> **Exercise goal**
Give back all of the data exactly, with every picture omitted.

Saved entries:
+--
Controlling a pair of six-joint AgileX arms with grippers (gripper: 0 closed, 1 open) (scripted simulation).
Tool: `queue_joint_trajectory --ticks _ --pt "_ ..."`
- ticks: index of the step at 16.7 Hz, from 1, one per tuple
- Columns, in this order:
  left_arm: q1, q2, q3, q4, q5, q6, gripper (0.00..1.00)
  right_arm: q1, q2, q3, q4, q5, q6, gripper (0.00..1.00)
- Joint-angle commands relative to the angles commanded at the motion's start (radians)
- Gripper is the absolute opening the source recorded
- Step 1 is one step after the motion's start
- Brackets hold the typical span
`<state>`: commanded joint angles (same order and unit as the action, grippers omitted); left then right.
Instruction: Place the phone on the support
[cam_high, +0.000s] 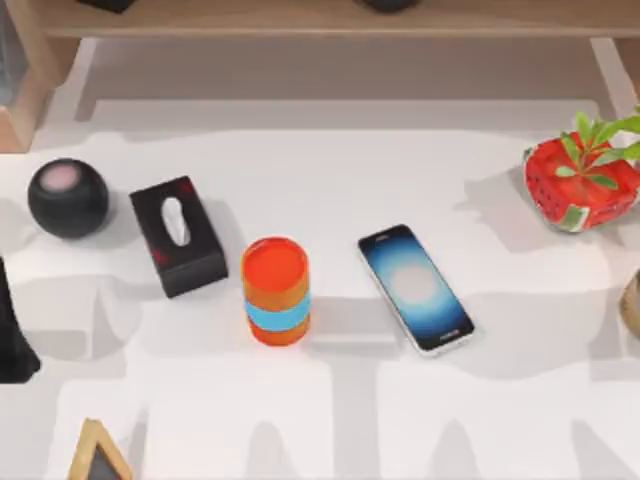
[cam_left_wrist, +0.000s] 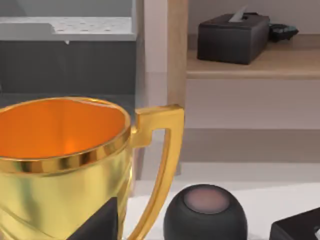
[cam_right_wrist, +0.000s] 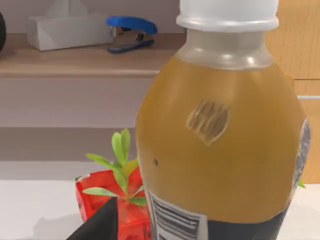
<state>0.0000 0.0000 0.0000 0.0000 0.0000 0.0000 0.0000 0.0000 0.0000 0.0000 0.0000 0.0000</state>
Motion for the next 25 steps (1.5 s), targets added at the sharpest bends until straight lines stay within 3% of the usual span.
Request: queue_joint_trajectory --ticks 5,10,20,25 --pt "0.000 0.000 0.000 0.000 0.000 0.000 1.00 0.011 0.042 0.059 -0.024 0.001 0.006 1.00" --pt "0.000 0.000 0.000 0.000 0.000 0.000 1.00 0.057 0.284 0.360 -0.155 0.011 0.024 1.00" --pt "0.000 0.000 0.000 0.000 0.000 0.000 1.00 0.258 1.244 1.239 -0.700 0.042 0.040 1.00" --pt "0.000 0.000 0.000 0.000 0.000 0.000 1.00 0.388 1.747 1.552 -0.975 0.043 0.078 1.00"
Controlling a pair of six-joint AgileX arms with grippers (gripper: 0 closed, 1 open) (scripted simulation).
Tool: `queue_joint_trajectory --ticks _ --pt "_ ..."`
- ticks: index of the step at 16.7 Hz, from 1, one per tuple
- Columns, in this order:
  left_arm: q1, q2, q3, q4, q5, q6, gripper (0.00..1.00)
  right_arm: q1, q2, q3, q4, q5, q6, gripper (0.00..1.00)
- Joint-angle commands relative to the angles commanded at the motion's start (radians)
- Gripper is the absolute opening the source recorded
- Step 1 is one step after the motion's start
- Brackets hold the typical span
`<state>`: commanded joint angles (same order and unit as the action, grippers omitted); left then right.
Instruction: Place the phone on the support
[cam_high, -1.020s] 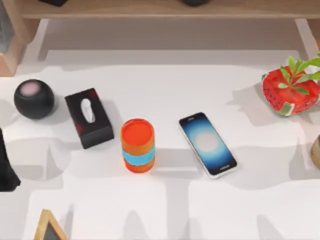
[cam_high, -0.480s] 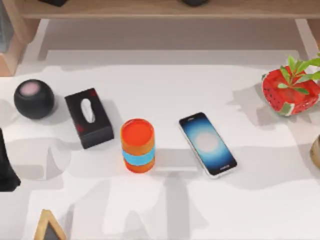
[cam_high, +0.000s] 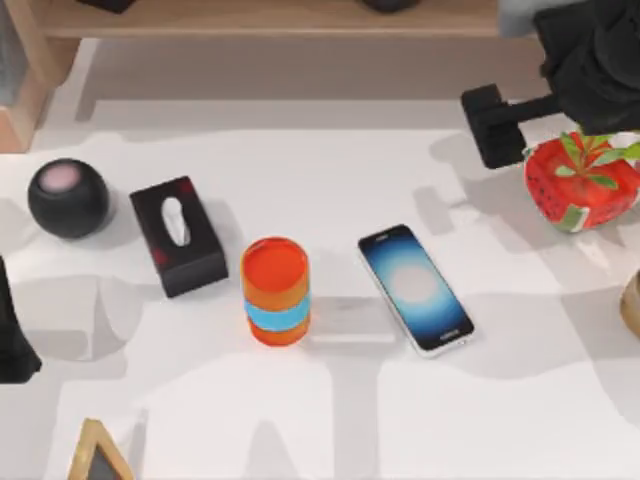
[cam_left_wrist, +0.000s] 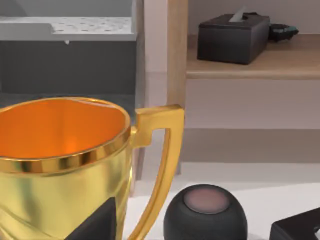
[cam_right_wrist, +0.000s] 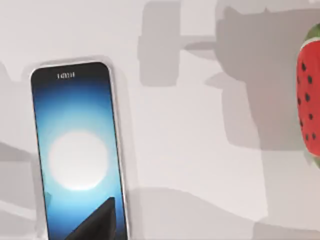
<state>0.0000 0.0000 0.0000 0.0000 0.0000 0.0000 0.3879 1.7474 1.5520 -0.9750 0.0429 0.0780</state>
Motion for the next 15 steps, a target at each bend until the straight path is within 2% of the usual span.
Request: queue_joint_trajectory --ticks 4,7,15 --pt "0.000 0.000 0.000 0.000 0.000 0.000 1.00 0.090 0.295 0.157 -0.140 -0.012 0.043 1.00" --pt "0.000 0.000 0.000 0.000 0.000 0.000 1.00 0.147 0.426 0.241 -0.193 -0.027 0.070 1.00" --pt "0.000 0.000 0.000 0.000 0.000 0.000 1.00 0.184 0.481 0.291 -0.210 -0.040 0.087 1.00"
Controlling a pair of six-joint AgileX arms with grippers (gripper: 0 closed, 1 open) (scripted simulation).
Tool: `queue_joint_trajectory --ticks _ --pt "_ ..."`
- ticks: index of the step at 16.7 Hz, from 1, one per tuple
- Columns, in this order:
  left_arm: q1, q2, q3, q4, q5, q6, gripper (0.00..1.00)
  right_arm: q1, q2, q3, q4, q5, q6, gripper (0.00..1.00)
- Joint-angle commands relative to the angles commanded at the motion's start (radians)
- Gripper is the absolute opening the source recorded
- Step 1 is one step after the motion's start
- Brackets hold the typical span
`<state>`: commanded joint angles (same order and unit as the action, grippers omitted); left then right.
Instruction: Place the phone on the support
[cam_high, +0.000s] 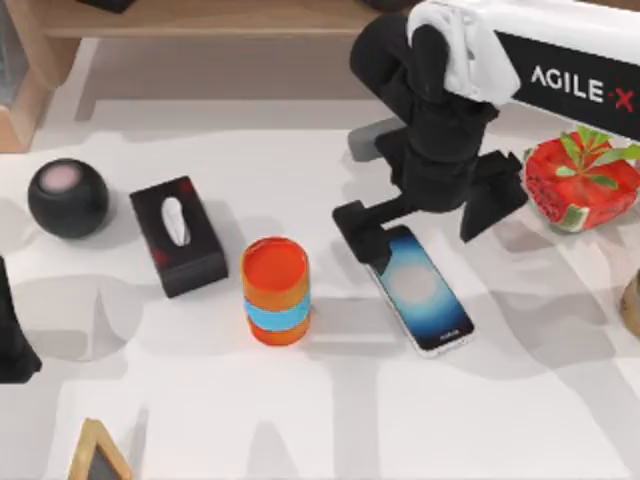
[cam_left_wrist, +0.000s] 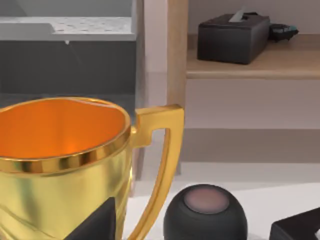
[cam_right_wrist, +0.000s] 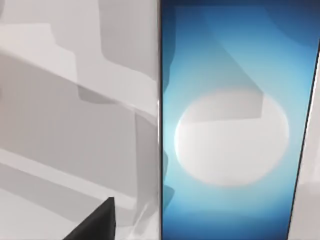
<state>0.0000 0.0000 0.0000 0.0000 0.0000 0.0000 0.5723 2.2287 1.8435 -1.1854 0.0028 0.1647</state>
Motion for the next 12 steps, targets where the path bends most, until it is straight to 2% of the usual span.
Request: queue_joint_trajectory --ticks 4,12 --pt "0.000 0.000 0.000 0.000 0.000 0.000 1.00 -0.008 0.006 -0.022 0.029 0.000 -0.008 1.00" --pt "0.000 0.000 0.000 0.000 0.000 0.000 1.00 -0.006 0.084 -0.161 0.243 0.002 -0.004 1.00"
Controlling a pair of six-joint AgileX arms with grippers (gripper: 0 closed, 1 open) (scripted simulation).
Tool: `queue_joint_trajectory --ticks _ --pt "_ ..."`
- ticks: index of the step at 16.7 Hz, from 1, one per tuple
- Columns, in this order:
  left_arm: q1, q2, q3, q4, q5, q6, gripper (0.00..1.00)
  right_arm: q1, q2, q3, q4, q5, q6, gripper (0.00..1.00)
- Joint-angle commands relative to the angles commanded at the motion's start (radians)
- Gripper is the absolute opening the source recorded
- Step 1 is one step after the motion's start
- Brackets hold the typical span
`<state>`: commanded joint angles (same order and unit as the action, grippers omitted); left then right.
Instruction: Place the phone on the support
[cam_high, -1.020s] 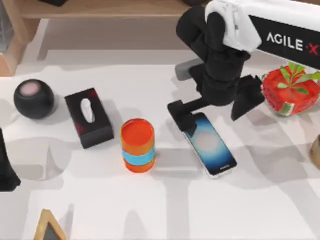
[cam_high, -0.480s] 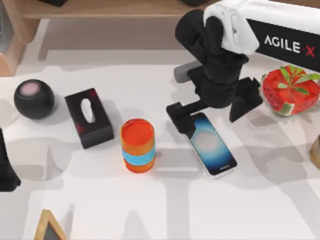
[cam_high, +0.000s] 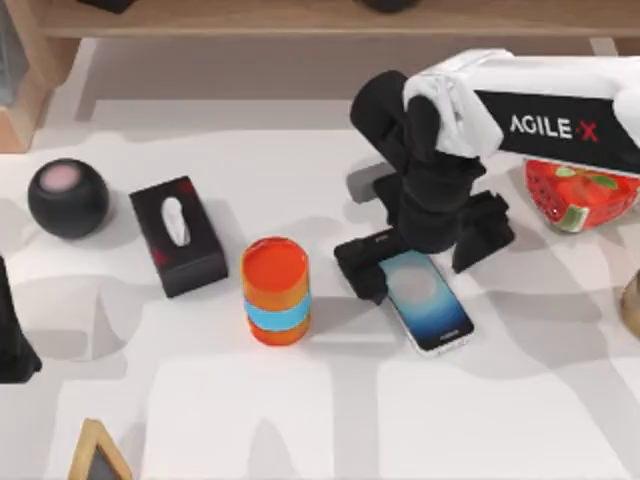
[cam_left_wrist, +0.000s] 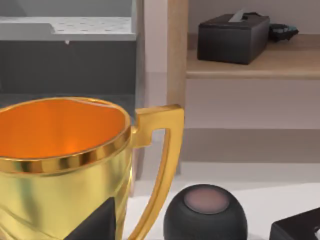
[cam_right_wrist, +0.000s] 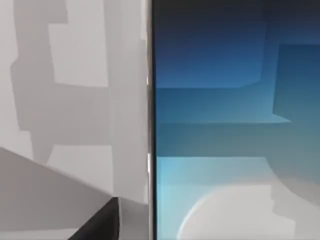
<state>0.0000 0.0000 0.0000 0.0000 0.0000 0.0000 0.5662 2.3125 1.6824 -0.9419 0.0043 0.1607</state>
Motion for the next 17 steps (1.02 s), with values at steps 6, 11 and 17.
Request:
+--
> **Output of the task**
Controlling a pair of six-joint AgileX arms with grippers (gripper: 0 closed, 1 open) (scripted simulation).
Tool: `queue_joint_trajectory --ticks _ --pt "_ ..."`
- ticks: index of the step at 16.7 Hz, from 1, one per tuple
- Columns, in this order:
  left_arm: q1, q2, q3, q4, q5, q6, gripper (0.00..1.00)
  right_arm: q1, q2, q3, q4, q5, q6, gripper (0.00..1.00)
- Joint-angle commands relative to the angles commanded at the motion's start (radians)
- Gripper is the absolute opening the source recorded
- Step 1 is one step after the motion's start
- Brackets hold the typical span
`<state>`: commanded joint angles (same order and unit as the action, grippers omitted); left then right.
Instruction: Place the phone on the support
[cam_high, +0.000s] 
[cam_left_wrist, +0.000s] 
[cam_right_wrist, +0.000s] 
<state>0.0000 0.0000 0.0000 0.0000 0.0000 0.0000 0.0000 0.0000 0.0000 0.0000 0.0000 0.0000</state>
Motion for the next 25 steps (1.5 s), targets added at the sharpest bends until straight lines stay within 3% of the usual span.
Request: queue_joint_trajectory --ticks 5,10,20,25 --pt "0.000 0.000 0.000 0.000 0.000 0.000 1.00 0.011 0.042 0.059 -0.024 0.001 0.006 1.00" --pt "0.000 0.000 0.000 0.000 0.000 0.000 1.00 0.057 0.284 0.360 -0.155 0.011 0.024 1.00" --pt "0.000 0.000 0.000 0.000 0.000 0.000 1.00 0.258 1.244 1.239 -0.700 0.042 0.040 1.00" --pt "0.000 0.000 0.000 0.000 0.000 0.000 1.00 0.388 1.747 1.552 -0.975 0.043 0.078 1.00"
Controlling a pair of six-joint AgileX arms with grippers (gripper: 0 closed, 1 open) (scripted simulation).
Tool: `queue_joint_trajectory --ticks _ --pt "_ ..."`
- ticks: index of the step at 16.7 Hz, from 1, one per tuple
- Columns, in this order:
  left_arm: q1, q2, q3, q4, q5, q6, gripper (0.00..1.00)
  right_arm: q1, q2, q3, q4, q5, q6, gripper (0.00..1.00)
- Joint-angle commands relative to the angles commanded at the motion's start (radians)
- Gripper is the absolute opening the source recorded
- Step 1 is one step after the motion's start
- Brackets hold the typical span
`<state>`: commanded joint angles (same order and unit as the action, grippers omitted); left then right.
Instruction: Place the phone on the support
[cam_high, -1.020s] 
[cam_high, -0.480s] 
[cam_high, +0.000s] 
[cam_left_wrist, +0.000s] 
[cam_right_wrist, +0.000s] 
<state>0.0000 0.0000 0.0000 0.0000 0.0000 0.0000 0.3879 1.7474 1.5520 -0.9750 0.0429 0.0780</state>
Motion for the next 15 steps, a target at each bend until the straight path is within 2% of the usual span.
Request: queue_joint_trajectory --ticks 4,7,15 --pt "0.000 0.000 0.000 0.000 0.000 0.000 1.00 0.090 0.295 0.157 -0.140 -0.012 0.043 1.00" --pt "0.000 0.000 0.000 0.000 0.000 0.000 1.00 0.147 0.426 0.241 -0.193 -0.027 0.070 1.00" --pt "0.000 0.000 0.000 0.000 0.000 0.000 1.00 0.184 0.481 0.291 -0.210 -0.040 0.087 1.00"
Controlling a pair of six-joint AgileX arms with grippers (gripper: 0 closed, 1 open) (scripted simulation).
Tool: `queue_joint_trajectory --ticks _ --pt "_ ..."`
- ticks: index of the step at 16.7 Hz, from 1, one per tuple
- Columns, in this order:
  left_arm: q1, q2, q3, q4, q5, q6, gripper (0.00..1.00)
  right_arm: q1, q2, q3, q4, q5, q6, gripper (0.00..1.00)
- Joint-angle commands relative to the angles commanded at the motion's start (radians)
- Gripper is the absolute opening the source recorded
- Step 1 is one step after the motion's start
- Brackets hold the typical span
`<state>`: commanded joint angles (same order and unit as the action, grippers omitted); left then right.
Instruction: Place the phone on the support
[cam_high, +0.000s] 
[cam_left_wrist, +0.000s] 
[cam_right_wrist, +0.000s] 
<state>0.0000 0.0000 0.0000 0.0000 0.0000 0.0000 0.5723 2.2287 1.8435 -1.1854 0.0028 0.1647</state>
Motion for the next 12 steps, targets where the path bends most, until it is straight to 2% of the usual span.
Request: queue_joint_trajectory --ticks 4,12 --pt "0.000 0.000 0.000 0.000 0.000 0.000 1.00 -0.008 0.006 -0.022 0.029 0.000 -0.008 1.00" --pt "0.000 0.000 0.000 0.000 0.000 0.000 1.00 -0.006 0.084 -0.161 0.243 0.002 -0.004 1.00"
Controlling a pair of six-joint AgileX arms with grippers (gripper: 0 closed, 1 open) (scripted simulation).
Tool: `queue_joint_trajectory --ticks _ --pt "_ ..."`
- ticks: index of the step at 16.7 Hz, from 1, one per tuple
- Columns, in this order:
  left_arm: q1, q2, q3, q4, q5, q6, gripper (0.00..1.00)
  right_arm: q1, q2, q3, q4, q5, q6, gripper (0.00..1.00)
- Joint-angle commands relative to the angles commanded at the motion's start (radians)
- Gripper is the absolute opening the source recorded
- Step 1 is one step after the motion's start
- Brackets hold the typical span
`<state>`: commanded joint angles (same order and unit as the action, grippers omitted); left then right.
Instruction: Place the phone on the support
[cam_high, -1.020s] 
[cam_high, -0.480s] 
[cam_high, +0.000s] 
[cam_left_wrist, +0.000s] 
[cam_right_wrist, +0.000s] 
<state>0.0000 0.0000 0.0000 0.0000 0.0000 0.0000 0.5662 2.3125 1.6824 -0.9419 0.0043 0.1607</state>
Motion for the next 17 steps (1.02 s), with values at steps 6, 11 and 17.
Request:

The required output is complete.